Dans le contexte du cinéma naissant, la première perception que l’on a du cinéma est une perception fantomatique. L'écran est perçu comme un monde bis (voir le texte de Gorki dans le diaporama). Jacques Derrida parle ainsi du cinéma comme un médium fantomatique et évoque la conscience que l’on a d'un dédoublement auquel on se confronte quand on est filmé.

André Bazin, "Ontologie de l'image photographique", suggère qu’il s'agit de "sauver l'être par l'apparence". En effet, l’image cinématographique présente cet avantage que l’on croit toujours à son contenu, parce que la représentation est mécanique, indépendamment de la psyché humaine, et donc plus objective. Bazin, à partir des théories de Malraux, voit dans la photographie et le cinéma des arts de la réalité. Pour lui, le cinéma est "une momie en mouvement".

Pierre Eugène s’interroge ensuite sur la façon dont s'incarne la mort dans les premiers films. Chez Méliès, dans "l'Escamotage d'une dame chez Robert-Houdin"*, la mort apparaît sous le masque d'une ravissante jeune femme. Méliès, qui fut d'abord prestidigitateur, reprend dans ce film un des ses tours de magie avec un trucage. En continuité avec la presse et son imaginaire criminel, le cinéma présente ensuite des crimes à l'écran. On pense à “l'Histoire d'un crime" de Ferdinand Zecca (1901), qui copie des scènes du Musée Grévin retraçant l'itinéraire d’un criminel, de son crime à son exécution, en 1882.

Pierre Eugène aborde ensuite la question de la censure et de l’autocensure concernant le cinéma macabre.

Il évoque ainsi un fait réel, celui de l'exécution de la Bande à Pollet en 1901, qui avait été filmée par des appareils de cinéma, alors que cela avait été interdit. Il s’agit là de la première mise en œuvre d'une censure cinématographique.

Pierre Eugène revient ensuite sur le code d'autocensure des grands studios hollywoodiens, appelé Code de Production (popularisé sous le nom de Code Hays). Cette autocensure conduit les premiers réalisateurs de film à proscrire toute promotion de la sexualité hors mariage, mais aussi tout acte de violence, sauf s’il est contrecarré dans le film (criminel puni par la société ou par Dieu, dans un accident). Les sujets violents doivent donc être traités avec "bon goût".

Le cinéma représentant  le passage insaisissable de la vie à la mort, il implique une “spécificité cinématographique” (voir l’article d'André Bazin "Mort tous les après-midi" dans son ouvrage Qu’est-ce que le cinéma). Pour Pasolini, la mort est un "fulgurant montage de notre vie".

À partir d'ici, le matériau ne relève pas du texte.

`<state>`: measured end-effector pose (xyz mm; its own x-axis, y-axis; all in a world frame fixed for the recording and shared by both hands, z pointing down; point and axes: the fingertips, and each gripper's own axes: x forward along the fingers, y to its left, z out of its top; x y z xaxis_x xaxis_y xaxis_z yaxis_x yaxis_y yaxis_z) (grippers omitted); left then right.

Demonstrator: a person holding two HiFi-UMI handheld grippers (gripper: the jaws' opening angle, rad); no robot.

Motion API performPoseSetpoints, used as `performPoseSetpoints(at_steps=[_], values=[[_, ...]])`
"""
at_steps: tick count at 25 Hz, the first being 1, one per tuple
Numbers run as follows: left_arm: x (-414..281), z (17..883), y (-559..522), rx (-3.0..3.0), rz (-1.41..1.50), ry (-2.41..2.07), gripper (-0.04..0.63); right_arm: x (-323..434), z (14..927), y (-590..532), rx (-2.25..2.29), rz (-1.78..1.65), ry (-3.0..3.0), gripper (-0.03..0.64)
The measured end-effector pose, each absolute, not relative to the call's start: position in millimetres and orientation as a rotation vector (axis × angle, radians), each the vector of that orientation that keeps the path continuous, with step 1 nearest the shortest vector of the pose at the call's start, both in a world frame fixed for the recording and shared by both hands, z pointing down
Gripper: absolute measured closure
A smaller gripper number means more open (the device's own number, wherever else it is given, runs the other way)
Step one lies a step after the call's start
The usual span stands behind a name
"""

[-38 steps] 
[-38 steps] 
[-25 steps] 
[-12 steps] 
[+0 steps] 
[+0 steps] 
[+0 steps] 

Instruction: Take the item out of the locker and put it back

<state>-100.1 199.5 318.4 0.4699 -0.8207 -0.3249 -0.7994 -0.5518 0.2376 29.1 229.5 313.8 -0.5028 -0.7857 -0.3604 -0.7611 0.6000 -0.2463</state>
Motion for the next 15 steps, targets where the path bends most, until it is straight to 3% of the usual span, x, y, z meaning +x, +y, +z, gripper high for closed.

L'expérience de la mort est d'abord donnée par le cinéma avant qu'on l'expérimente soi-même. Son traitement doit donc être éthique. Pierre Eugène conclut son propos en évoquant un article de Jacques Rivette sur le film de Gillo Pontecorvo, Kapo, « De l’abjection » (Cahiers du cinéma, n° 120, juin 1961) qui fait référence en la matière. Jacques Rivette trouve abject, dans ce film, le travelling qui est fait sur un des personnages en train de mourir.